### AIM OF THE TASK
Reproduce the data, keeping every word exactly as it is.

### DATA PROVIDED
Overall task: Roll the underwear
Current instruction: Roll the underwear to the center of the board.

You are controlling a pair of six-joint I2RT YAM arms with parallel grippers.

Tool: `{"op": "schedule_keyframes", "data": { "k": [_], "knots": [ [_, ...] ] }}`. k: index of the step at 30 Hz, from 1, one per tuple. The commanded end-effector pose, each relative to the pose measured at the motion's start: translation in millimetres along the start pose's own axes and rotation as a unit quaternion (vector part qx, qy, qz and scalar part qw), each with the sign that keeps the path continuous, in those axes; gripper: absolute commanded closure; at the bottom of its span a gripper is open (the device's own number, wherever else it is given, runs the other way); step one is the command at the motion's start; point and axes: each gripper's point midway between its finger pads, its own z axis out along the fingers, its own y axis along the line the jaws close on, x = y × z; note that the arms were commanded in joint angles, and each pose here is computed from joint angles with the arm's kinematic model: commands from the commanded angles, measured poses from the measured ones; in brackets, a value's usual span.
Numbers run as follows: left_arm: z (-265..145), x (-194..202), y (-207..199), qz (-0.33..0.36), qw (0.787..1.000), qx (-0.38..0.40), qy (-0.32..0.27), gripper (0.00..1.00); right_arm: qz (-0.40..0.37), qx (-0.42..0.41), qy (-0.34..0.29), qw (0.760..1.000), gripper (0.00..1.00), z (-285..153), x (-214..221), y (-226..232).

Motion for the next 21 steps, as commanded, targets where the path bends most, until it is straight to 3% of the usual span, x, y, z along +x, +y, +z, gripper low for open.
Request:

### TASK ANSWER
Overall task: Roll the underwear
Current instruction: Roll the underwear to the center of the board.

You are controlling a pair of six-joint I2RT YAM arms with parallel grippers.

Tool: `{"op": "schedule_keyframes", "data": { "k": [_], "knots": [ [_, ...] ] }}`. k: index of the step at 30 Hz, from 1, one per tuple. The commanded end-effector pose, each relative to the pose measured at the motion's start: translation in millimetres along the start pose's own axes and rotation as a unit quaternion (vector part qx, qy, qz and scalar part qw), each with the sign that keeps the path continuous, in those axes; gripper: absolute commanded closure; at the bottom of its span a gripper is open (the device's own number, wherever else it is given, runs the other way); step one is the command at the motion's start; point and axes: each gripper's point midway between its finger pads, its own z axis out along the fingers, its own y axis along the line the jaws close on, x = y × z; note that the arms were commanded in joint angles, and each pose here is computed from joint angles with the arm's kinematic model: commands from the commanded angles, measured poses from the measured ones; in brackets, a value's usual span.
Numbers run as follows: left_arm: z (-265..145), x (-194..202), y (-207..199), qz (-0.33..0.36), qw (0.787..1.000), qx (-0.38..0.40), qy (-0.32..0.27), gripper (0.00..1.00); right_arm: qz (-0.40..0.37), qx (-0.42..0.41), qy (-0.34..0.29), qw (0.760..1.000), gripper (0.00..1.00), z (-285..153), x (-214..221), y (-226..232).

Motion for the next 21 steps, as commanded, targets where the path bends most, until it is straight to 3% of the usual span, x, y, z along +x, +y, +z, gripper low for open.
Request:

At this point, the answer is complete.